Acid gas is sometimes reinjected into the well in order to facilitate the extraction stage (EOR), notably in the case of decarbonation. It is therefore necessary to compress the water vapour-saturated acid gas. This compression requiring several stages generates water condensates. The hydrocarbons present in the acid gas are then found in these aqueous condensates, which significantly increases the cost of the associated condensate treatment required to remove the polluting hydrocarbons (notably aromatics).
To overcome these drawbacks, it is possible to adsorb the hydrocarbons present in the acid gas on a suitable material (activated charcoal for example). This method requires an additional processing unit that may be expensive as regards investment (case of a regenerable adsorbent) or operating costs (case of non-regenerable adsorbents).
The present invention provides a simple and inexpensive method that requires only a small number of additional equipments for separating, upon regeneration, the major part of the hydrocarbons co-absorbed by the solvent from the major part of the acid gases absorbed by the solvent. The method achieves this goal using a LP (Low Pressure) flash system allowing the hydrocarbon content at the regenerator top to be controlled.

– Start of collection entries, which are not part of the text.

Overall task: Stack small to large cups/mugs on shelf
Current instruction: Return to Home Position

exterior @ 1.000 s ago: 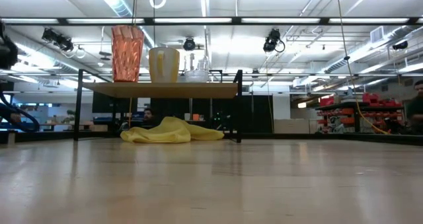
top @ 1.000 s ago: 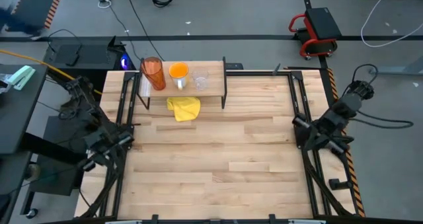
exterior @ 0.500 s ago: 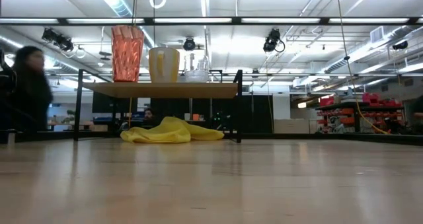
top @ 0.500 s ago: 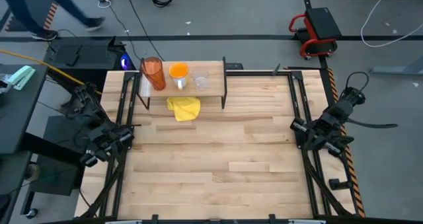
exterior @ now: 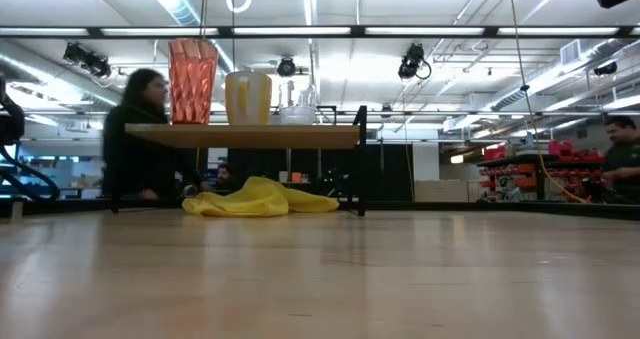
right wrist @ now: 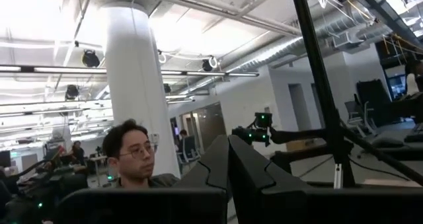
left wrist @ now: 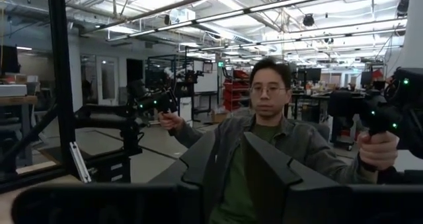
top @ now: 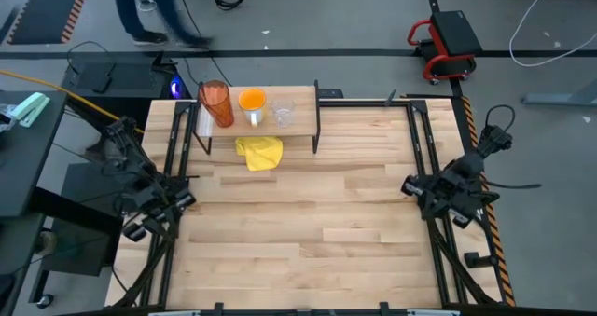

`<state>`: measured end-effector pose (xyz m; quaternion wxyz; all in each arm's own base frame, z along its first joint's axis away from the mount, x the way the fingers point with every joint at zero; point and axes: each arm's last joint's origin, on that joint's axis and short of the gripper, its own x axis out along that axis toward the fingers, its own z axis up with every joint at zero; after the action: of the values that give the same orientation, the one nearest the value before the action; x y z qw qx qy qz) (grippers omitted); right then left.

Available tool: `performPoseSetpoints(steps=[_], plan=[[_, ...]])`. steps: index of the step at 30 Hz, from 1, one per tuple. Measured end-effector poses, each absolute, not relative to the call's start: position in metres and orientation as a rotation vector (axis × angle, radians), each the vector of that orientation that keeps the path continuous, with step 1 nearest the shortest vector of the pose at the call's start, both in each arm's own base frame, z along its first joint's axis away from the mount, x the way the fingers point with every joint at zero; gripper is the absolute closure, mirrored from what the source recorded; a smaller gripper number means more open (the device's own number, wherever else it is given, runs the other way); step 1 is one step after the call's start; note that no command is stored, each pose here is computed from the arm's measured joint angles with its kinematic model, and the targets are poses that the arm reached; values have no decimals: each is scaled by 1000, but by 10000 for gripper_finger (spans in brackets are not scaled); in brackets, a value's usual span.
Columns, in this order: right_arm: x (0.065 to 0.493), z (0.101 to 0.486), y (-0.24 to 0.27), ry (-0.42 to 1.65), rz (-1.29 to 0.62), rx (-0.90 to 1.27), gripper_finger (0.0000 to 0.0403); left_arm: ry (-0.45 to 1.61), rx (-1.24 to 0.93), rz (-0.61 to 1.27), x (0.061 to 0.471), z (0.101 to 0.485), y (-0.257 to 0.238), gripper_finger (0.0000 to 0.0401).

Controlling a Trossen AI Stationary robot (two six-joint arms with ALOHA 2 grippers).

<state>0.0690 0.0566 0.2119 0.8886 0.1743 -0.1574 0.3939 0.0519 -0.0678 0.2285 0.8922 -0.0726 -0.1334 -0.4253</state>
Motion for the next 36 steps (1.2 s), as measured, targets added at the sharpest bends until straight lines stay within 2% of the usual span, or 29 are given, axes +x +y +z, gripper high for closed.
performPoseSetpoints(steps=[11, 21, 36], plan=[[68, 212, 55, -408, 806, 323, 391, -321, -62, -852, 54, 223, -68, 318], [76, 210, 43, -410, 764, 247, 391, -287, -52, -710, 62, 220, -58, 314], [89, 206, 8, -380, 423, 130, 391, -246, 114, -394, 78, 214, -37, 323]])
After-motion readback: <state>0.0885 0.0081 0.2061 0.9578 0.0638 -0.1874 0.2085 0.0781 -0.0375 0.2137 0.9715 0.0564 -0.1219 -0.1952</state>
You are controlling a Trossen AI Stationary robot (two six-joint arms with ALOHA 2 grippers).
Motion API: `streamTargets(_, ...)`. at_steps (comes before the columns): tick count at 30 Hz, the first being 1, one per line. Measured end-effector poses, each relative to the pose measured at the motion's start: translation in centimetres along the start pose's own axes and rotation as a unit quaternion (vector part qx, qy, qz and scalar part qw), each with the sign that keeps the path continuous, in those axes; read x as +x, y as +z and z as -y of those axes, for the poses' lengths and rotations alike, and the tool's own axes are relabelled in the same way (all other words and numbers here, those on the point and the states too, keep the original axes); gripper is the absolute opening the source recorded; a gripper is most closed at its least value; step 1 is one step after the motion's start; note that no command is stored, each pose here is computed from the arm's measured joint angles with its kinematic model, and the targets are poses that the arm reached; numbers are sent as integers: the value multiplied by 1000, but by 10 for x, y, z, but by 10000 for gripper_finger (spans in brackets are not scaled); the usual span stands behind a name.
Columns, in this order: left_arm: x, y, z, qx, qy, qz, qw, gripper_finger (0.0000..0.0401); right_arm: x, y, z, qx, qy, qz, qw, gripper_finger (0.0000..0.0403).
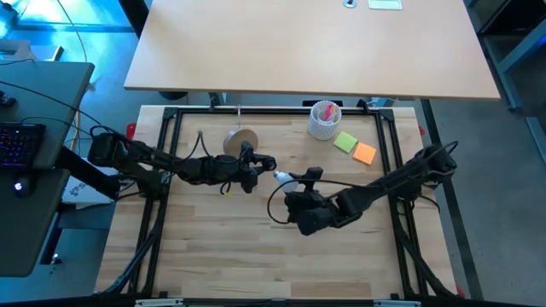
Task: Screw lightbulb
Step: Insert the light bulb into the lamp
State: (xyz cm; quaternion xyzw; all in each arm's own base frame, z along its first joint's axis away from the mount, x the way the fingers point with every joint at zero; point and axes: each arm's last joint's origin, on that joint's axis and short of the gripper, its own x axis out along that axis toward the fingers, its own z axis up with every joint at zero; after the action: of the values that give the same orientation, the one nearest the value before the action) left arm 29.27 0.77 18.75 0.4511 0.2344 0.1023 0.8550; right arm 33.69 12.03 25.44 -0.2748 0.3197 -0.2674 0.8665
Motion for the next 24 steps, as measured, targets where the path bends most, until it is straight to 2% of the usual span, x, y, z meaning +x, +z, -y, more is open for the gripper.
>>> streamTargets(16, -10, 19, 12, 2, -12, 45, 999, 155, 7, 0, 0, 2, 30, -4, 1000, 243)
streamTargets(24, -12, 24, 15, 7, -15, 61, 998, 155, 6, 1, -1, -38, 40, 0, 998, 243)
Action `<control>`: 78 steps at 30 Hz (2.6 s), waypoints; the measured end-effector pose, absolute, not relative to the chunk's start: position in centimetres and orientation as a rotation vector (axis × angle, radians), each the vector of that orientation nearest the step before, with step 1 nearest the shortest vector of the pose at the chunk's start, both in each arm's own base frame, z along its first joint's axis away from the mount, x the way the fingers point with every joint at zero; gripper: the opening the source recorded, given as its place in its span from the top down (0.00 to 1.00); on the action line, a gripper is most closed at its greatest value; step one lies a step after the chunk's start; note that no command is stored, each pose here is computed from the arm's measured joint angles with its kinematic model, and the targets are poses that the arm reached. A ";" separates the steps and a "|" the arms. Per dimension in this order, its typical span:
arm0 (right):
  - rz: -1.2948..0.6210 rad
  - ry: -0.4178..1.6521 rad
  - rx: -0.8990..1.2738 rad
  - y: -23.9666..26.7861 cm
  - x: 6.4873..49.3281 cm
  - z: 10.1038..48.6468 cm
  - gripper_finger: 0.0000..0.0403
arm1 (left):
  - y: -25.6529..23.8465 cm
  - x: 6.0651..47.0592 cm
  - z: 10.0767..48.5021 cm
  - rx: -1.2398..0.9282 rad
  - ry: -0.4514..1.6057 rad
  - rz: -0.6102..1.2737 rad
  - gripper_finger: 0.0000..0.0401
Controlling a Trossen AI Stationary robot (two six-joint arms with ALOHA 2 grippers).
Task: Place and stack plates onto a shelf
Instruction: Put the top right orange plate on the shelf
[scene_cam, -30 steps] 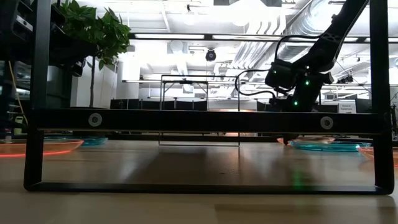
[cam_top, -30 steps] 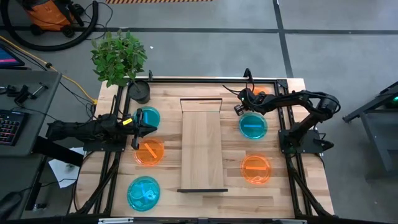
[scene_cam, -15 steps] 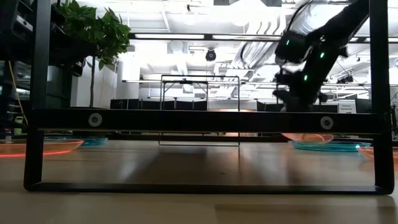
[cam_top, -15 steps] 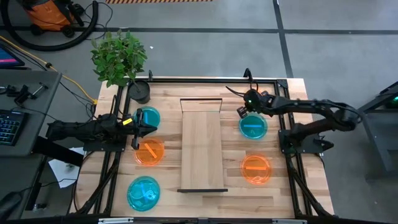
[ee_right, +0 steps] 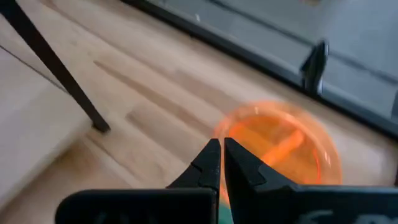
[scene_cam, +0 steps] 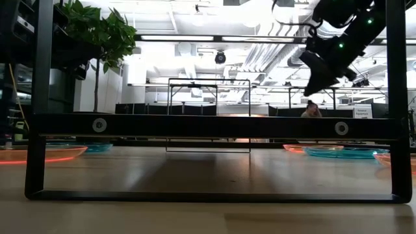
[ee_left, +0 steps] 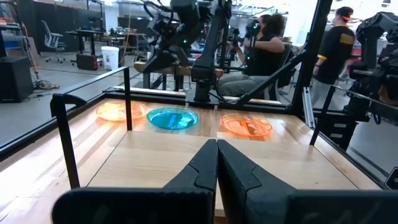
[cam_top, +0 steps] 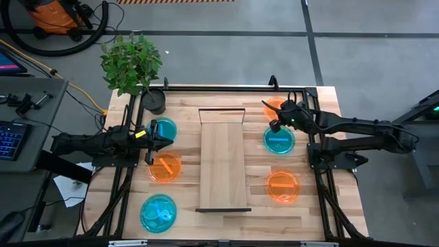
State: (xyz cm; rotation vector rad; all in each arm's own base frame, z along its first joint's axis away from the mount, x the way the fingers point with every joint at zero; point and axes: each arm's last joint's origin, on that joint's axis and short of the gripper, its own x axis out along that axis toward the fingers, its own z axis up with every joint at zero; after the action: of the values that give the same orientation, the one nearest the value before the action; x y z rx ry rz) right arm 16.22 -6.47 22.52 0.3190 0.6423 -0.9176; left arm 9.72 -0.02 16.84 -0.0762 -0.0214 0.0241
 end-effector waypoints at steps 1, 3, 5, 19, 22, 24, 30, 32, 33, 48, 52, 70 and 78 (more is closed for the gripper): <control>-0.921 0.662 0.331 -6.5 16.2 22.3 1.00 | 0.0 9.7 16.8 -0.076 -0.021 0.025 1.00; -0.943 0.700 0.358 -6.5 16.2 21.7 1.00 | 0.0 9.7 16.8 -0.076 -0.021 0.024 1.00; -1.002 0.731 0.364 -6.6 16.2 21.2 0.98 | 0.0 9.7 16.8 -0.076 -0.021 0.024 1.00; -1.526 0.613 0.647 -9.6 11.5 14.3 0.47 | 0.0 9.7 16.8 -0.076 -0.021 0.024 1.00; -1.561 0.491 0.708 -10.3 11.0 13.5 0.45 | 0.0 9.7 16.8 -0.076 -0.021 0.024 1.00; -1.560 0.416 0.749 -10.8 10.8 13.1 0.45 | 0.0 9.7 16.8 -0.076 -0.021 0.024 1.00; -1.558 0.326 0.839 -11.3 9.8 11.9 0.52 | 0.0 9.7 16.8 -0.076 -0.021 0.024 1.00; -1.535 0.292 0.866 -11.4 9.6 11.5 0.54 | 0.0 9.7 16.8 -0.076 -0.021 0.024 1.00; -1.523 0.280 0.879 -11.4 9.5 11.3 0.54 | 0.0 9.7 16.9 -0.076 -0.021 0.024 1.00; -1.519 0.216 0.934 -11.4 9.1 10.9 0.57 | 0.0 9.7 16.8 -0.076 -0.021 0.024 1.00; -1.529 0.215 0.931 -11.5 9.1 10.8 0.57 | 0.0 9.7 16.8 -0.076 -0.021 0.024 1.00; -1.613 0.344 0.894 -14.2 10.5 11.4 0.57 | 0.0 9.7 16.8 -0.076 -0.021 0.024 1.00; -1.622 0.385 0.903 -14.9 11.5 10.1 0.57 | 0.0 9.7 16.8 -0.076 -0.021 0.024 1.00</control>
State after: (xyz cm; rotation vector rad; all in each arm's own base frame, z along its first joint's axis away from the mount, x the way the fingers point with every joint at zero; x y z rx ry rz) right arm 11.46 -14.86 10.14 0.9030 0.3853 -1.6223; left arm 9.72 -0.02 16.84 -0.0762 -0.0208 0.0241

The method thus allows the hydrocarbon content at the regenerator top to be controlled, which affords the following advantages:
by optimizing the pressure and temperature conditions of the LP flash system, it is possible to obtain an acid gas that can be released to the atmosphere without a post-treatment stage that is usually required to meet the environmental standards in terms of VOC content, notably in the presence of aromatic compounds,
it is then possible to do without the incinerator dedicated to the destruction of the hydrocarbons present in the acid gas. Of course, an incinerator is necessary to purify the vents of the LP flash drums, but it is smaller because the flow of gas to be incinerated is much lower (5 to 15% of the acid gas flow rate),
the flow of gas to be incinerated being lower, the incineration-dedicated fuel gas consumption is also significantly reduced,
the flow of amine to be regenerated being slightly lower with the present invention, a gain is also achieved as regards the size of the regenerator and the feed of the reboiler,
for decarbonation applications, the acid gas obtained with the present invention contains water and CO2, and much less hydrocarbons. If the acid gas is to be reinjected for enhanced oil recovery purposes (EOR), the treatments usually necessary for purifying the condensates (water here) extracted from the various compression stages are greatly reduced, or even suppressed. Due to its purity, the water can in some cases be directly recycled to the amine unit with a reduced makeup water consumption,
in order to meet environmental standards, the energy consumption of the method is substantially reduced due to the low combustion gas consumption according to the scheme of the present invention.